Camila Gentile diz que, sem conseguir romper esse vínculo e coagidas a buscar ajuda profissional, muitas fazem o uso da PrEP escondidas dos maridos. A estrategista de projetos sociais Sônia*, 52 anos, teve acesso à profilaxia porque sabe que o companheiro tem relações com outras pessoas. “Sou uma pessoa aberta. Já tentei conversar sobre abrir o casamento, mas ele não consegue falar disso, sempre nega. Só que ele já trouxe infecção para casa”, relata.

Sônia acessou a PrEP e contou para o marido na esperança de que ele se interessasse. Não foi o que aconteceu: ele se sentiu pressionado e disse que ela é quem estava se relacionando com outras pessoas. “Ouvia dele: ‘Por que você tá tomando? Não precisa, não tenho nada com ninguém, não faz sentido’. Tive alguns efeitos colaterais de adaptação, mas acabei vencida pelo cansaço por ele. Desisti.”

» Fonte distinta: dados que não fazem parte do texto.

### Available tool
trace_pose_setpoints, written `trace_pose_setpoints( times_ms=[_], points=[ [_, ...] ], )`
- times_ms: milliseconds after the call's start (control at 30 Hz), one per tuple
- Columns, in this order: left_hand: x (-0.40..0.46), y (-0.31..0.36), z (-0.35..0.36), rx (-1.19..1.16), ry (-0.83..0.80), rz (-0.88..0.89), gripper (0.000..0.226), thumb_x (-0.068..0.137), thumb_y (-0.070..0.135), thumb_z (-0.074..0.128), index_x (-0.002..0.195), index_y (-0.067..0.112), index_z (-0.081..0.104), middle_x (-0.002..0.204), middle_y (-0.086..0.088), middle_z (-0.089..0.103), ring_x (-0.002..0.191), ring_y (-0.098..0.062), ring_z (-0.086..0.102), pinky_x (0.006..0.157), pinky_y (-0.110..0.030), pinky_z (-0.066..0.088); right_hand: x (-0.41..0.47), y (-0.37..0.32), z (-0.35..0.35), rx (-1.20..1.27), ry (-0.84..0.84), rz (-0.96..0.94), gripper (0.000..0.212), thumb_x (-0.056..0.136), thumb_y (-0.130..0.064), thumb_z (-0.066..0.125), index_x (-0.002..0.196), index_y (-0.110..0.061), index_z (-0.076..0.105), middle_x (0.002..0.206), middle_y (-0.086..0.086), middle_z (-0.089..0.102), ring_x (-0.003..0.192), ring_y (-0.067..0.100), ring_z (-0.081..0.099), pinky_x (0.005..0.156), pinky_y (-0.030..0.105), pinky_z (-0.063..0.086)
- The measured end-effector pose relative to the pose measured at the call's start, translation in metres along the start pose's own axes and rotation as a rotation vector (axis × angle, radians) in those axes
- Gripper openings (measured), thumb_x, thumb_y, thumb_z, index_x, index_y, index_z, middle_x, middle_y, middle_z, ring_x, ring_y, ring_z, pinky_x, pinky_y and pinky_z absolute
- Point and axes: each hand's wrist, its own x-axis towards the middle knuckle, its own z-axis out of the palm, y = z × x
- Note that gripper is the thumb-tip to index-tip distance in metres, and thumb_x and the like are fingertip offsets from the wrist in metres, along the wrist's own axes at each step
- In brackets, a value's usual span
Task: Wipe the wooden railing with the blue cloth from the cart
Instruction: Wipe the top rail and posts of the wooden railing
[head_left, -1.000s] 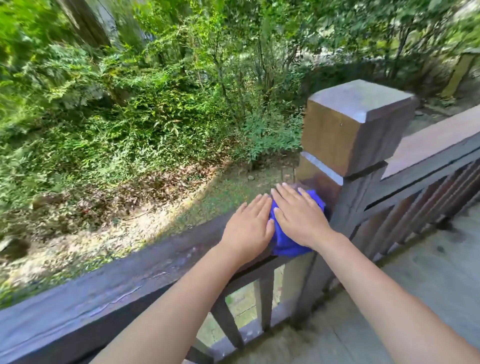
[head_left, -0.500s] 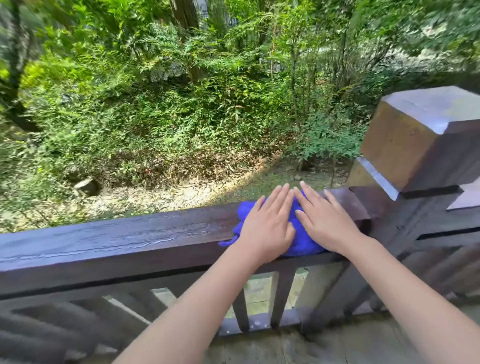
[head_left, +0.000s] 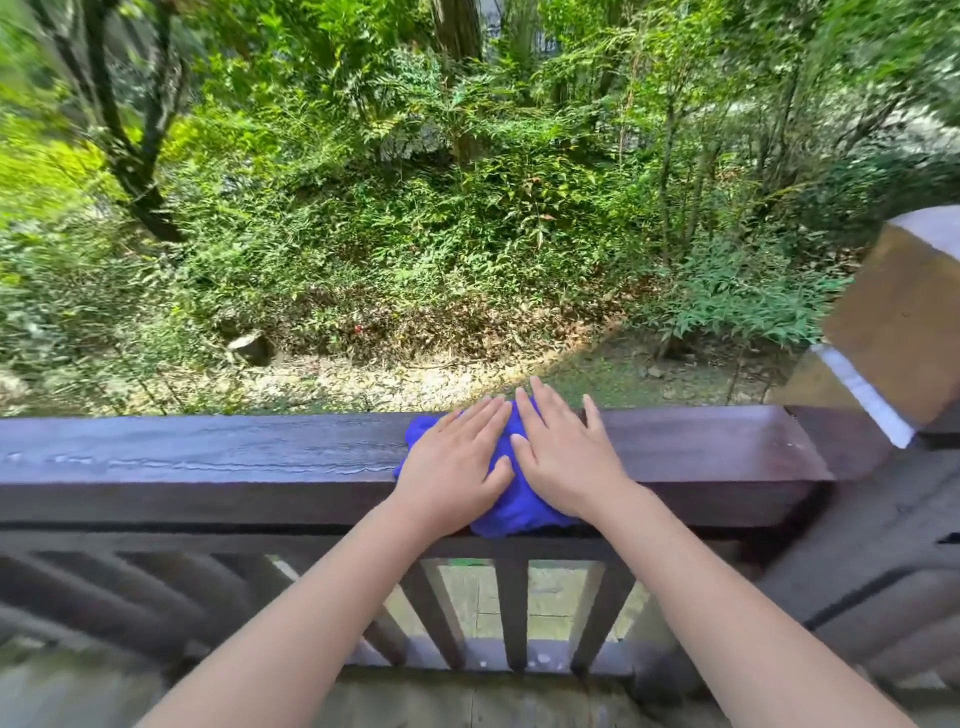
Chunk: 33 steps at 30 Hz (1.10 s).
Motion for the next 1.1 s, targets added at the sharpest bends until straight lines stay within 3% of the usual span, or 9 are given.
trace_pose_setpoints(
  times_ms=[133,233,333,400,533,667,967,1100],
  points=[
    [-0.04,-0.047,-0.017,0.019,-0.012,-0.135,0.058,0.092,0.035,0.029,0.145,0.017,0.016,0.156,-0.001,0.018,0.143,-0.01,0.012,0.119,-0.033,0.011,0.015,-0.044,0.013,0.063,-0.068,-0.171,0.057,0.095,-0.043,0.02,0.147,-0.026,0.002,0.159,0.0,-0.007,0.145,0.014,0.0,0.115,0.052,-0.004],
    [-0.056,-0.057,-0.023,0.064,-0.03,-0.307,0.067,0.085,0.053,0.02,0.145,0.023,0.013,0.157,0.005,0.013,0.143,-0.009,0.006,0.117,-0.045,0.002,0.011,-0.025,0.014,0.044,0.0,-0.171,0.054,0.094,-0.046,0.019,0.145,-0.035,0.004,0.159,-0.004,0.002,0.145,0.013,0.005,0.115,0.051,0.001],
    [-0.042,-0.032,-0.016,0.087,-0.021,-0.247,0.065,0.082,0.061,0.021,0.142,0.042,0.007,0.157,0.007,0.005,0.144,-0.017,0.001,0.109,-0.064,0.001,0.006,-0.005,0.013,-0.074,0.044,-0.095,0.053,0.094,-0.044,0.022,0.144,-0.03,0.015,0.157,-0.001,0.017,0.144,0.016,0.013,0.115,0.05,0.007],
    [-0.032,-0.019,-0.01,0.078,-0.029,-0.18,0.06,0.083,0.059,0.022,0.14,0.046,0.01,0.157,0.009,0.008,0.144,-0.018,0.003,0.108,-0.068,0.006,0.005,-0.01,0.014,-0.092,0.048,-0.078,0.052,0.094,-0.042,0.024,0.144,-0.029,0.018,0.155,-0.001,0.022,0.143,0.016,0.016,0.115,0.05,0.008],
    [-0.036,-0.041,-0.011,0.105,-0.012,-0.144,0.063,0.085,0.061,0.028,0.142,0.036,0.018,0.156,0.007,0.017,0.143,-0.018,0.012,0.11,-0.063,0.015,0.008,-0.018,0.018,-0.147,0.089,0.003,0.052,0.093,-0.045,0.024,0.143,-0.029,0.021,0.151,-0.001,0.031,0.14,0.018,0.023,0.114,0.052,0.011],
    [-0.059,-0.081,-0.017,0.124,0.04,-0.192,0.071,0.082,0.062,0.027,0.143,0.026,0.021,0.155,0.005,0.022,0.142,-0.018,0.02,0.113,-0.052,0.021,0.019,-0.049,0.026,-0.127,0.051,0.078,0.062,0.09,-0.056,0.018,0.143,-0.026,0.019,0.153,0.003,0.026,0.142,0.022,0.016,0.112,0.059,0.007],
    [-0.118,-0.192,-0.039,0.141,0.149,-0.267,0.066,0.08,0.052,0.027,0.137,0.022,0.039,0.148,0.004,0.038,0.134,-0.018,0.037,0.109,-0.046,0.029,0.057,-0.166,0.056,-0.116,0.017,-0.063,0.063,0.091,-0.055,0.018,0.144,-0.022,0.015,0.154,0.005,0.021,0.142,0.022,0.014,0.111,0.062,0.006],
    [-0.149,-0.257,-0.053,0.154,0.142,-0.297,0.065,0.08,0.05,0.025,0.138,0.025,0.037,0.148,0.004,0.037,0.136,-0.017,0.035,0.111,-0.045,0.029,0.075,-0.212,0.068,-0.109,0.0,-0.076,0.063,0.091,-0.055,0.016,0.145,-0.021,0.012,0.155,0.006,0.018,0.143,0.023,0.01,0.112,0.063,0.004]
  ],
)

Sônia diz que se sentiria mais confortável fazendo uso da PrEP injetável, já que a aplicação seria de dois em dois meses. “Poderia simplesmente ir ao consultório e tomar sem ele saber.” Com a aprovação da Anvisa, Sônia pode estar perto de finalmente ter esse direito garantido.

Ter uma tecnologia padrão ouro disponível, como Krüger define a PrEP, não adianta se as populações que mais precisam dela não podem acessá-la. Para isso, é necessário que o enfrentamento à misoginia, lesbofobia, bifobia, transfobia, classismo e racismo constem também como métodos preventivos, já que HIV se previne com métodos biomédicos, comportamentais e estruturais. “Se tem violência masculina envolvida, essa mulher não consegue usar a PrEP. Portanto, é preciso que tenhamos marcos legais que as amparem. Falar sobre as leis que protegem a vida de todas as mulheres também é falar sobre prevenção ao HIV.”